-- REQUIRED WORK --
Scan the data below for lines holding the word "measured", and copy each line found.

-- RECORDED INFORMATION --
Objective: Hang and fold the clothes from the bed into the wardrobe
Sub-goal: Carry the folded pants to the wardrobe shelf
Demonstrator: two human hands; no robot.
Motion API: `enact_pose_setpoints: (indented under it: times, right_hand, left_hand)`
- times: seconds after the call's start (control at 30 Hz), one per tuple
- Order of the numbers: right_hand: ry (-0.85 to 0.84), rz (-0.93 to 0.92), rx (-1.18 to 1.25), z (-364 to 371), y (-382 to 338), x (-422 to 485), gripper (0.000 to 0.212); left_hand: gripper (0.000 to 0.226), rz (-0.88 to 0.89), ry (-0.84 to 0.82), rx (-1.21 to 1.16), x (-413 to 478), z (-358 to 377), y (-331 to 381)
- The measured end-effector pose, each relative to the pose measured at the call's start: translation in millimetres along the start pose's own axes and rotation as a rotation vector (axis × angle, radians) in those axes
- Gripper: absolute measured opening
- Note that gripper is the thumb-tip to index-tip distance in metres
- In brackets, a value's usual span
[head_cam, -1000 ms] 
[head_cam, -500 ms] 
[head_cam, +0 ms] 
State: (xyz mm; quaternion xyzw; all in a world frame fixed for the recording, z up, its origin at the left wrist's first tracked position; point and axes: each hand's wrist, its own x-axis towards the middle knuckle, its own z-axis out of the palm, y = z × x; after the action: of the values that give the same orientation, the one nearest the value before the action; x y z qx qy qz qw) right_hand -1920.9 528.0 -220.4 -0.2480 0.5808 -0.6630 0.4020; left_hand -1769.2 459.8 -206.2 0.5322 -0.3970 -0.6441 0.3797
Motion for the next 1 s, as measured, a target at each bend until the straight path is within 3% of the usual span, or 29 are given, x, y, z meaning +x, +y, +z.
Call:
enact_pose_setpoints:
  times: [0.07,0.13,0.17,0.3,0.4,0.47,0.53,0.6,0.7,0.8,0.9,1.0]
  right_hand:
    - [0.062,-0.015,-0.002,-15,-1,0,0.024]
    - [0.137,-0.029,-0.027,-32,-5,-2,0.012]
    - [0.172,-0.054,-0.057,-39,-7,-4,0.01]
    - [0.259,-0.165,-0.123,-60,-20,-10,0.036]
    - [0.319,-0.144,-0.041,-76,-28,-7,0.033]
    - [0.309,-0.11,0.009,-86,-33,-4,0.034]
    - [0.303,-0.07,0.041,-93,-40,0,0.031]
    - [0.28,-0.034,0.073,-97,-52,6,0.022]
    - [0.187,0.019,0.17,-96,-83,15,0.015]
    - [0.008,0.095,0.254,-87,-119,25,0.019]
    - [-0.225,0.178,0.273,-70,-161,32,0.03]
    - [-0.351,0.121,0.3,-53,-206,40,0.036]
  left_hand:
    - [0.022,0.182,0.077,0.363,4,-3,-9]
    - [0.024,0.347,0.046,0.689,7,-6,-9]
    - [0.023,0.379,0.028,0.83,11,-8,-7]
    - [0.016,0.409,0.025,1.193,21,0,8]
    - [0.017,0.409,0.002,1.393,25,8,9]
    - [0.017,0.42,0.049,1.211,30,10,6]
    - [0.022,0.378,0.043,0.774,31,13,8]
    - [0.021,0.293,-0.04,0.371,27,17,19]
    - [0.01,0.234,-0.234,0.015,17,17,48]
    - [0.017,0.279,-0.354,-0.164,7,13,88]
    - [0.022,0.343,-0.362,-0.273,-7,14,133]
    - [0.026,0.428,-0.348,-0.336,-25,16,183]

-- TASK RESPONSE --
- The measured end-effector pose, each relative to the pose measured at the call's start: translation in millimetres along the start pose's own axes and rotation as a rotation vector (axis × angle, radians) in those axes
- Gripper: absolute measured opening
Motion for the next 1 s, as measured, a target at each bend until the straight path is within 3% of the usual span, or 29 are given, x, y, z meaning +x, +y, +z.

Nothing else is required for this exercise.